• _PROBLEM DETAILS_: Whenever a line of the material contains the string "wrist", it should be copied.

* * * *

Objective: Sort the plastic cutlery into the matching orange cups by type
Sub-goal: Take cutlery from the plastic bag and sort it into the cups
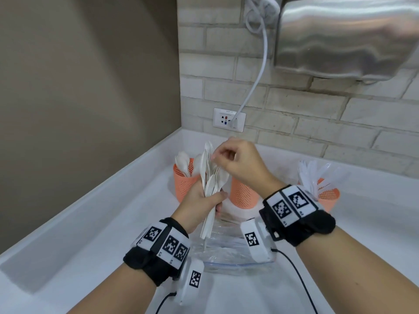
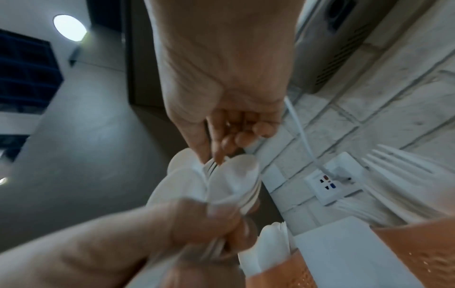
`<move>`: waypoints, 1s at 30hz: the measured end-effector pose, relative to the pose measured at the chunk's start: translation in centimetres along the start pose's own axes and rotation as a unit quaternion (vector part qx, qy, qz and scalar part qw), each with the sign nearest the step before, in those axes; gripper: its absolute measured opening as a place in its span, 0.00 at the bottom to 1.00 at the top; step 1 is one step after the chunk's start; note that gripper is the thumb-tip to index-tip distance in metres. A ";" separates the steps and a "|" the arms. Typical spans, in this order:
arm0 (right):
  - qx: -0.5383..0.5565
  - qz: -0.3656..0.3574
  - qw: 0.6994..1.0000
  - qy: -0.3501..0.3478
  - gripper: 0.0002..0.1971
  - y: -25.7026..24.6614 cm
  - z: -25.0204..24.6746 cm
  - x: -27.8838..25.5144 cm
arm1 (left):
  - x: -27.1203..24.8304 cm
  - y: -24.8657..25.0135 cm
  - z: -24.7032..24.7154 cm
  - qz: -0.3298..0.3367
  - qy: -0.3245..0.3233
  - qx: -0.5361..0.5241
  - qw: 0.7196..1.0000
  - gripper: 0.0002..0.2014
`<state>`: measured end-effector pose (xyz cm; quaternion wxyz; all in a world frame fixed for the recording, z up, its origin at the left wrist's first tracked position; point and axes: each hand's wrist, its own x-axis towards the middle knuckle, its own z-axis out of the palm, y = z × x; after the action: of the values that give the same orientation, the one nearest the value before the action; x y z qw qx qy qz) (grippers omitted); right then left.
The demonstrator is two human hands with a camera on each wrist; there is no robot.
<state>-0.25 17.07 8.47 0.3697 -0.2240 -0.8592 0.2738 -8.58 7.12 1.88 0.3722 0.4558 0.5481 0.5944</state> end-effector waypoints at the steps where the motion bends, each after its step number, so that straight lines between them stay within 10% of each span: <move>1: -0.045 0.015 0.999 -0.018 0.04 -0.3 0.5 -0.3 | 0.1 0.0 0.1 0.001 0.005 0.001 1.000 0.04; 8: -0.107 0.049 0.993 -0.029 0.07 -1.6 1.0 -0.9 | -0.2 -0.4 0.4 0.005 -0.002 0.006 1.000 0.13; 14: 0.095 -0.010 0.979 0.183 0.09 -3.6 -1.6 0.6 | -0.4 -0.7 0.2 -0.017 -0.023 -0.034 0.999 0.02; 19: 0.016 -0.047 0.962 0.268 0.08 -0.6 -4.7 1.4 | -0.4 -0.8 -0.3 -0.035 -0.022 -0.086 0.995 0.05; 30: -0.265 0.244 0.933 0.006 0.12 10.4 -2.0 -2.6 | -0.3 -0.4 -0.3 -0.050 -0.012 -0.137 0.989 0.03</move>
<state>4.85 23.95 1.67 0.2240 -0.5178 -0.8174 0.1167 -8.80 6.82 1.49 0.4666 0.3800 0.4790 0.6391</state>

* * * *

• _EXERCISE SOLUTION_:
`<state>`: measured end-effector pose (xyz cm; quaternion wxyz; all in a world frame fixed for the recording, z up, its origin at the left wrist's first tracked position; point and axes: each hand's wrist, its own x-axis towards the middle knuckle, its own z-axis out of the palm, y = z × x; after the action: of the values that give the same orientation, the one nearest the value before the action; x y z qw qx qy qz) (grippers omitted); right then left.
The demonstrator is two human hands with a camera on each wrist; there is no robot.

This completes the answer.